* [Exercise]: After finding "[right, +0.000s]" in the material below, output its line and every line after it through the last, exactly, but not the pictures.

* [Data section]:
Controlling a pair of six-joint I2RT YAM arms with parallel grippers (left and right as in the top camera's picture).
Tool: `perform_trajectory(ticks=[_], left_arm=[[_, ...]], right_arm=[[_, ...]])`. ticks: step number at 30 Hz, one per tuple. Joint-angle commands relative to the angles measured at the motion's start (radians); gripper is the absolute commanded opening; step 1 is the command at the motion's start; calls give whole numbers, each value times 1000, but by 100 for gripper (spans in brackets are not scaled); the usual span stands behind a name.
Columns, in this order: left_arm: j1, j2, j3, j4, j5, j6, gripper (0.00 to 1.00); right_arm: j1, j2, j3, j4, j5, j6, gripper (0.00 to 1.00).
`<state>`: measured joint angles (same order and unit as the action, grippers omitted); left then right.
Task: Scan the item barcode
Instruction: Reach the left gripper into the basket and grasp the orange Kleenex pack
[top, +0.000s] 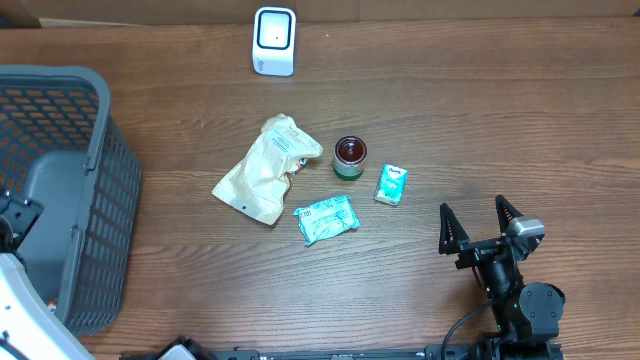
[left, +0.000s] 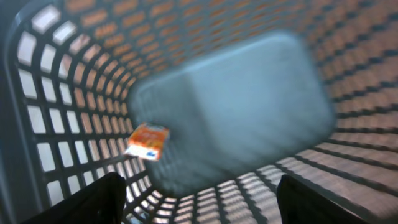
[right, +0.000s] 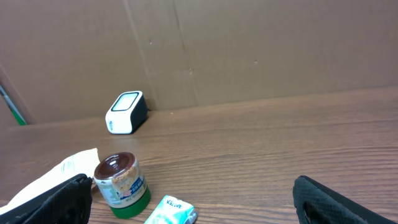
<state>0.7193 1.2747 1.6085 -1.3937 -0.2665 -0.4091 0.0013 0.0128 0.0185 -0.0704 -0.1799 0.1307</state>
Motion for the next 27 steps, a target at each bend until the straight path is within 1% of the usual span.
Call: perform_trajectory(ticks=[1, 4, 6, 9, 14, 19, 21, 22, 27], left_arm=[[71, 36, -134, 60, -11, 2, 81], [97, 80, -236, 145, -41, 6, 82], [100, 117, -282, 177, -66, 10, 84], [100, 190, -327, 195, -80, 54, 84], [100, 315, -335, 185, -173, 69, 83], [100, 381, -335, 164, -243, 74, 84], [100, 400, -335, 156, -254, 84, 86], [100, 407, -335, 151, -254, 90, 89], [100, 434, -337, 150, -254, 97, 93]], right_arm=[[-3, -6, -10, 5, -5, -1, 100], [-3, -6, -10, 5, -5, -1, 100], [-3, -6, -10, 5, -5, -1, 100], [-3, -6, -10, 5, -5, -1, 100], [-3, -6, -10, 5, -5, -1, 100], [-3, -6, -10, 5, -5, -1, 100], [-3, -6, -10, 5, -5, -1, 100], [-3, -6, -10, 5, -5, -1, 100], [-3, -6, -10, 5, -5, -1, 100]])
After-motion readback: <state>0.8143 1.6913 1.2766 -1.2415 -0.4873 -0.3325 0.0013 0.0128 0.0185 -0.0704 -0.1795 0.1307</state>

* [Exercise output]:
[right, +0.000s] 
<state>0.7193 1.2747 1.6085 -1.3937 -0.2665 -0.4091 0.0013 0.0128 0.0185 -0.0704 -0.1799 0.1307</state>
Motion for the next 27 steps, a target at each bend until the straight path is within 1% of the usual span.
Call: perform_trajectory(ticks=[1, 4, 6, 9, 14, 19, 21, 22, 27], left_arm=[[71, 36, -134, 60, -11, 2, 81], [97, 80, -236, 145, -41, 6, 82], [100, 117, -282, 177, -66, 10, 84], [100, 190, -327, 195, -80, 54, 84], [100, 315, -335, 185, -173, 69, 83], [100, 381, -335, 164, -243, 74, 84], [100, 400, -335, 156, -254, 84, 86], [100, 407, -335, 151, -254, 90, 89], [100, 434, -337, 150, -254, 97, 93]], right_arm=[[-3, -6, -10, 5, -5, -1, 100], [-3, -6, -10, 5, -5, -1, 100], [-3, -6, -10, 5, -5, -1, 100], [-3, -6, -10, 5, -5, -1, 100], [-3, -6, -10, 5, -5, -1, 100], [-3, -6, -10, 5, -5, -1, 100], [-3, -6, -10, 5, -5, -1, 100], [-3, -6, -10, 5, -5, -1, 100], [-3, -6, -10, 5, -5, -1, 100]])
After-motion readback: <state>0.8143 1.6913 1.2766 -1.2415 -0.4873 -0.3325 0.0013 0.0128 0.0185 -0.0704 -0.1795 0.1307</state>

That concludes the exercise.